A #GTlsCertificate representing the entity that issued this certificate. If %NULL, this means that the certificate is either self-signed, or else the certificate of the issuer is not available.
Beware the issuer certificate may not be the same as the certificate that would actually be used to construct a valid certification path during certificate verification. RFC 4158 explains why an issuer certificate cannot be naively assumed to be part of the the certification path (though GLib's TLS backends may not follow the path building strategies outlined in this RFC). Due to the complexity of certification path building, GLib does not provide any way to know which certification path will actually be used. Accordingly, this property cannot be used to make security-related decisions. Only GLib itself should make security decisions about TLS certificates.
An optional password used when constructed with GTlsCertificate:pkcs12-data.
A URI referencing the PKCS #11 objects containing an X.509 certificate and optionally a private key.
If %NULL, the certificate is either not backed by PKCS #11 or the #GTlsBackend does not support PKCS #11.
The PKCS #12 formatted data used to construct the object.
See also: g_tls_certificate_new_from_pkcs12()
The DER (binary) encoded representation of the certificate's
private key, in either PKCS #1 format
or unencrypted PKCS #8 format.
PKCS #8 format is supported since 2.32; earlier releases only
support PKCS #1. You can use the openssl rsa tool to convert
PKCS #8 keys to PKCS #1.
This property (or the #GTlsCertificate:private-key-pem property) can be set when constructing a key (for example, from a file). Since GLib 2.70, it is now also readable; however, be aware that if the private key is backed by a PKCS #11 URI – for example, if it is stored on a smartcard – then this property will be %NULL. If so, the private key must be referenced via its PKCS #11 URI, #GTlsCertificate:private-key-pkcs11-uri. You must check both properties to see if the certificate really has a private key. When this property is read, the output format will be unencrypted PKCS #8.

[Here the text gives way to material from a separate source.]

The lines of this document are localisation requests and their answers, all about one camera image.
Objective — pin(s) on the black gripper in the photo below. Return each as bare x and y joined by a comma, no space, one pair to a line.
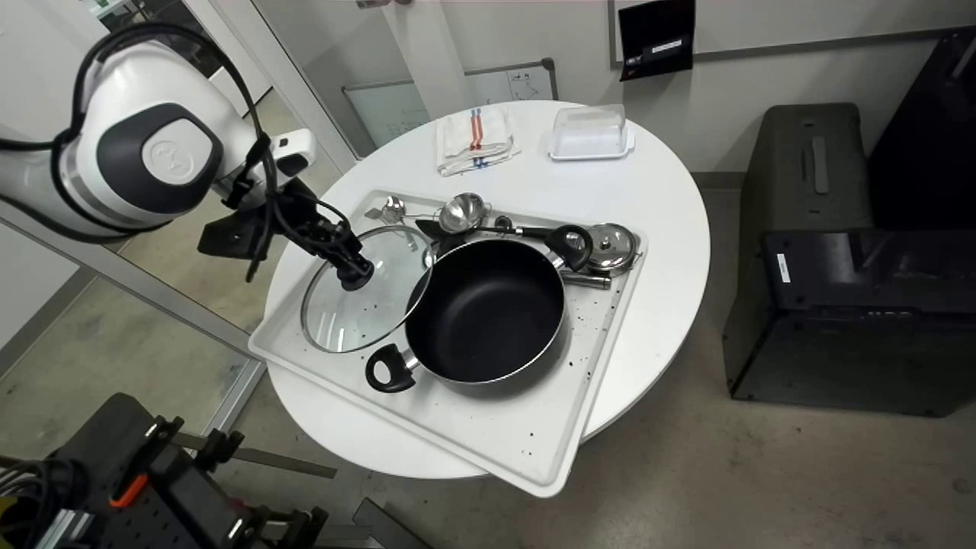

The PEM (ASCII) encoded representation of the certificate's
private key in either PKCS #1 format
("BEGIN RSA PRIVATE KEY") or unencrypted
PKCS #8 format
("BEGIN PRIVATE KEY"). PKCS #8 format is supported since 2.32;
earlier releases only support PKCS #1. You can use the openssl rsa
tool to convert PKCS #8 keys to PKCS #1.
This property (or the #GTlsCertificate:private-key property) can be set when constructing a key (for example, from a file). Since GLib 2.70, it is now also readable; however, be aware that if the private key is backed by a PKCS #11 URI - for example, if it is stored on a smartcard - then this property will be %NULL. If so, the private key must be referenced via its PKCS #11 URI, #GTlsCertificate:private-key-pkcs11-uri. You must check both properties to see if the certificate really has a private key. When this property is read, the output format will be unencrypted PKCS #8.
A URI referencing a PKCS #11 object containing a private key.
The DER (binary) encoded representation of the certificate. This property and the #GTlsCertificate:certificate-pem property represent the same data, just in different forms.